Cady attended Bacon Academy and Plainfield Academy, both in Connecticut. He attended Trinity College in Hartford, Connecticut for one year in 1857, and took additional classes in 1860. At Trinity, he was a member of the Fraternity of Delta Psi (St. Anthony Hall). However, he did not officially graduate.

Between 1857 and 1864, Cady pursued his studies in architecture. He received his architectural training from a German professor of architecture who was living in New York City. He also studied watercolor painting with Alfred Fredericks.

Career 
Cady worked as a paid draftsman for Town & Davis in New York City. By 1864, he opened his practice, J. Cleaveland Cady, Architect. He advertised that he could provide designs and plans for churches, cottages, public buildings, residences, schools, stores, and warehouses. The Brooklyn Union described Cady as "a young man of fine talents, of refined and cultivated taste, and profoundly zealous in his profession." From 1864 to 1881, his offices were in the Trinity Building at 111 Broadway in Manhattan which served as a studio for dozens of architects, providing opportunities for many collaborations. In 1864, he was working with associates Rider & Alden in Hartford, Connecticut. In May 1869, he was associated with architect Henry M. Cougdon.

In 1871 Milton See (1854 – 1920) joined his practice, followed by Louis DeCoppet Berg (1856 – 1945) in 1873. Both were just seventeen years old when they began working with Cady. In 1882, he formed the firm J. C. Cady & Company. In 1890, the firm became known as Cady, Berg & See. With formal training in Germany, Berg was the structural and mechanical engineer for the firm. See was the chief technician, while Cady was the "chief designer." Their offices were located at 31 East 17th Street in New York City. They were joined by student draftsman William S. Gregory (1865 – 1945) in 1892. The firm dissolved in 1909.
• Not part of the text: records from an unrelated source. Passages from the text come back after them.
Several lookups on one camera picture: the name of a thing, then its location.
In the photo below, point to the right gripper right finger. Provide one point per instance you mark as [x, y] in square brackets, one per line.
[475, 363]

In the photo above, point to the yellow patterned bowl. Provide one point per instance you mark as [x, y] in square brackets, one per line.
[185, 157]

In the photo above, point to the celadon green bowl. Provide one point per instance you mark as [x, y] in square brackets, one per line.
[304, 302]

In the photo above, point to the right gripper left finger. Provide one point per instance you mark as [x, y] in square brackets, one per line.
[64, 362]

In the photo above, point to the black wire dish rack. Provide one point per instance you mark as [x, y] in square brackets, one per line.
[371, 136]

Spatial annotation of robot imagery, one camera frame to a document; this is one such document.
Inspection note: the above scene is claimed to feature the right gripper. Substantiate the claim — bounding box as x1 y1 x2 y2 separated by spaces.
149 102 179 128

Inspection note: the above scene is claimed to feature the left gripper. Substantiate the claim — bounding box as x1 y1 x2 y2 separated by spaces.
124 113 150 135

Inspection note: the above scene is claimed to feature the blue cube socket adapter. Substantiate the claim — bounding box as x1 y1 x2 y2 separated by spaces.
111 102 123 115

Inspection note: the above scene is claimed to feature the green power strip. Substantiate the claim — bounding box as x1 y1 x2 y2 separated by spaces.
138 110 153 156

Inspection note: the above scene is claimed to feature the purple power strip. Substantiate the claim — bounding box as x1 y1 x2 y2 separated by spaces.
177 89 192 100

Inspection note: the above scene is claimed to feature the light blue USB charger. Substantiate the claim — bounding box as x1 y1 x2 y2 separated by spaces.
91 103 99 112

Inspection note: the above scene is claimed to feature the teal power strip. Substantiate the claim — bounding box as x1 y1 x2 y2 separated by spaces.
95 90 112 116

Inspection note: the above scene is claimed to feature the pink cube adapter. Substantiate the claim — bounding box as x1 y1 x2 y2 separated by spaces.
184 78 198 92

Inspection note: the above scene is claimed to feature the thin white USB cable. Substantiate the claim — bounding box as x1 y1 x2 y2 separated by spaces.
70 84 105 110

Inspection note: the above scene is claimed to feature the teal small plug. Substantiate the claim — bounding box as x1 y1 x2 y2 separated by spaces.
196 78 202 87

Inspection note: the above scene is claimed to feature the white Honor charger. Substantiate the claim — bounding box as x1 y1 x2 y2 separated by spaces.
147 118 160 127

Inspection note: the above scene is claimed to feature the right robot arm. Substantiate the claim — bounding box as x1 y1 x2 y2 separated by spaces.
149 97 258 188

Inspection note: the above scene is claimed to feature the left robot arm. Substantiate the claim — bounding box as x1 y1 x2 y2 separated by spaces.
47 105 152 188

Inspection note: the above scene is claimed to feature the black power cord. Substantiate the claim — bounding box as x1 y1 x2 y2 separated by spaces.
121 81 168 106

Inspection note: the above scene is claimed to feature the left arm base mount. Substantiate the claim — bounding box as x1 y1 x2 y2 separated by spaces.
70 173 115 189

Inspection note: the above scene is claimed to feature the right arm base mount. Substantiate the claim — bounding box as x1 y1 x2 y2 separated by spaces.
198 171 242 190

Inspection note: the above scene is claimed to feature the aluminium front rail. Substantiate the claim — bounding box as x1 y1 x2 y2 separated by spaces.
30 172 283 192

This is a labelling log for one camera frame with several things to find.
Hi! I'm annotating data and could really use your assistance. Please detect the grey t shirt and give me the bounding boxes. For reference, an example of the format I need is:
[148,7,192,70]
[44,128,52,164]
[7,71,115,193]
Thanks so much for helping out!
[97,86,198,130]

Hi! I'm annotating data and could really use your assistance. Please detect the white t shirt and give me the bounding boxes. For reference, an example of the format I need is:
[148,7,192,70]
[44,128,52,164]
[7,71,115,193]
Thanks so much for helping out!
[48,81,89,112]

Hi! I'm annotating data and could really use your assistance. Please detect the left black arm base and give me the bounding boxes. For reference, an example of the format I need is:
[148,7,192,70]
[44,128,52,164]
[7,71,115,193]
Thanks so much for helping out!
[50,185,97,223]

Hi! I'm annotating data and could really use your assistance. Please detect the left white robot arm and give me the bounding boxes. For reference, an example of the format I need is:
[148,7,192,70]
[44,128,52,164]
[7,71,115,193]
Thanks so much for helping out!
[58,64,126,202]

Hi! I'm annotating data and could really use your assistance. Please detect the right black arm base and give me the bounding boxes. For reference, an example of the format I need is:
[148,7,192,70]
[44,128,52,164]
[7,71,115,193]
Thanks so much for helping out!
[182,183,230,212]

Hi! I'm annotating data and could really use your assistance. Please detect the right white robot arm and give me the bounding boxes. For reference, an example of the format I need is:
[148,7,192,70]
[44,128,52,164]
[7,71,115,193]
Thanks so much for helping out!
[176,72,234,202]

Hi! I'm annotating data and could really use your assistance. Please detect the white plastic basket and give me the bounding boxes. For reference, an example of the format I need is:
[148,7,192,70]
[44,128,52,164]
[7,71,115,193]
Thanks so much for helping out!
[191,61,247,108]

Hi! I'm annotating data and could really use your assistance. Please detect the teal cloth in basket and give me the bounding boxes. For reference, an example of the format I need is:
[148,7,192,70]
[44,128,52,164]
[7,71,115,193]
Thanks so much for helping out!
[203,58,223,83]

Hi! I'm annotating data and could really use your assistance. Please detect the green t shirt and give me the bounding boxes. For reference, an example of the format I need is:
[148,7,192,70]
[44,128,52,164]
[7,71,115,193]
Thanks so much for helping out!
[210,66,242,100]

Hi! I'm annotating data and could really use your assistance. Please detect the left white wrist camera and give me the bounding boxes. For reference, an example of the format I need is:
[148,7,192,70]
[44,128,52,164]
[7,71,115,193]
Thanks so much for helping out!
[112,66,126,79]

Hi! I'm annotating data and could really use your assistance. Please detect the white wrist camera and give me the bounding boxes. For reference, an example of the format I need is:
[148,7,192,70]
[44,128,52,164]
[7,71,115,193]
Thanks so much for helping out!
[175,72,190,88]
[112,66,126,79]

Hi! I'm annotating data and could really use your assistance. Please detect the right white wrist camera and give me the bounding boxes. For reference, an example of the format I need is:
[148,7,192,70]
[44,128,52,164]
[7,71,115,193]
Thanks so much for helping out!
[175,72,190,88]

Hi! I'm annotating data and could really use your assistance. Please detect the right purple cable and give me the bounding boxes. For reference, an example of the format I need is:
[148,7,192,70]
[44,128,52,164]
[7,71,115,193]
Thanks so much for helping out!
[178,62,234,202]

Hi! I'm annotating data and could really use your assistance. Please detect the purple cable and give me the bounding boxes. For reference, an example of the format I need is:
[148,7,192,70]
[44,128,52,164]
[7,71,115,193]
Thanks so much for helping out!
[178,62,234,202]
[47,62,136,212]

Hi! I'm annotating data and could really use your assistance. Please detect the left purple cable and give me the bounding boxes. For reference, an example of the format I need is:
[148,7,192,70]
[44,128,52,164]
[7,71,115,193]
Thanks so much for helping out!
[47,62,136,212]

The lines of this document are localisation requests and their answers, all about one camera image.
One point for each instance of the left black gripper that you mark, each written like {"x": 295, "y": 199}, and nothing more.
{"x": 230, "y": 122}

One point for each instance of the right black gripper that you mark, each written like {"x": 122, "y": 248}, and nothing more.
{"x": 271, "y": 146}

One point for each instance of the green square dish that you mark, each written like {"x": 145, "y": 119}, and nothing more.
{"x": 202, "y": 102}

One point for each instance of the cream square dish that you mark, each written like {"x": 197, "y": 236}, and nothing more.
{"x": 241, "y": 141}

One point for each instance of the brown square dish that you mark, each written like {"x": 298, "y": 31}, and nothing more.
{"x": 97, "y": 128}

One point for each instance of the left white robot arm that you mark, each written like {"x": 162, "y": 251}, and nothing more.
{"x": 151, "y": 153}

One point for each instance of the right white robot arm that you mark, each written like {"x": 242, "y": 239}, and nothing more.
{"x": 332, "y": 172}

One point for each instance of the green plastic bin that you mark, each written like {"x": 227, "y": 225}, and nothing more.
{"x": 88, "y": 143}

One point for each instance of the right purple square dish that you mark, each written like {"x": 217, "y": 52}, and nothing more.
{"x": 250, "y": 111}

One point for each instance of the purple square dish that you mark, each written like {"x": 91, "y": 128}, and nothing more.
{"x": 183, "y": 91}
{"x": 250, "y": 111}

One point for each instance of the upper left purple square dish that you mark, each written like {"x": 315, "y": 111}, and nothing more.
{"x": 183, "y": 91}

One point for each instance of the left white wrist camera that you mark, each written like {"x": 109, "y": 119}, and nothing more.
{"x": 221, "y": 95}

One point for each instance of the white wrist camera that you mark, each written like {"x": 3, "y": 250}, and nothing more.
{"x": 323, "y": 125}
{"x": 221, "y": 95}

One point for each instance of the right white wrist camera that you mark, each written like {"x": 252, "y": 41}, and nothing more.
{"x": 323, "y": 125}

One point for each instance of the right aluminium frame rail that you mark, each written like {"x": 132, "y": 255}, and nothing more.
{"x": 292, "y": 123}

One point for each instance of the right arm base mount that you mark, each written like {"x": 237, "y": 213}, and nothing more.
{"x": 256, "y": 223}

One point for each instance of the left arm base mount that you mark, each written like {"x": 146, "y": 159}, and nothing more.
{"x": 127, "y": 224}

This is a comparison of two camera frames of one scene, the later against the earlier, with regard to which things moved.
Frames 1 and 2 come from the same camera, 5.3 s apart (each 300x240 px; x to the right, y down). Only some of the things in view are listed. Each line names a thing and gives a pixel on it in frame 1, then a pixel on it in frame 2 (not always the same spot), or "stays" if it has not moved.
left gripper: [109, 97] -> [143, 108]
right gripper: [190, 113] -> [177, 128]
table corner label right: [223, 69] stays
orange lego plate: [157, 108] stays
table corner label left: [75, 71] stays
Cady and Gregory formed a partnership known as Cady & Gregory in 1909. They had offices at 40 West 32nd Street in New York City.

Projects

Cultural buildings

Brooklyn Academy of Design 
In 1869, Cady received his big break with the commission to build the Brooklyn Art Association's Brooklyn Academy of Design. For this project, he worked with architect Henry M. Cougdon in what appears to be their only collaboration. They executed the stone building in high Victorian Gothic style in tones of brown, grey and pink. Opening in 1872, the Brooklyn Academy of Design included exhibition space and studios for artists. The building was pictured in The American Architect and Building News in January 1876.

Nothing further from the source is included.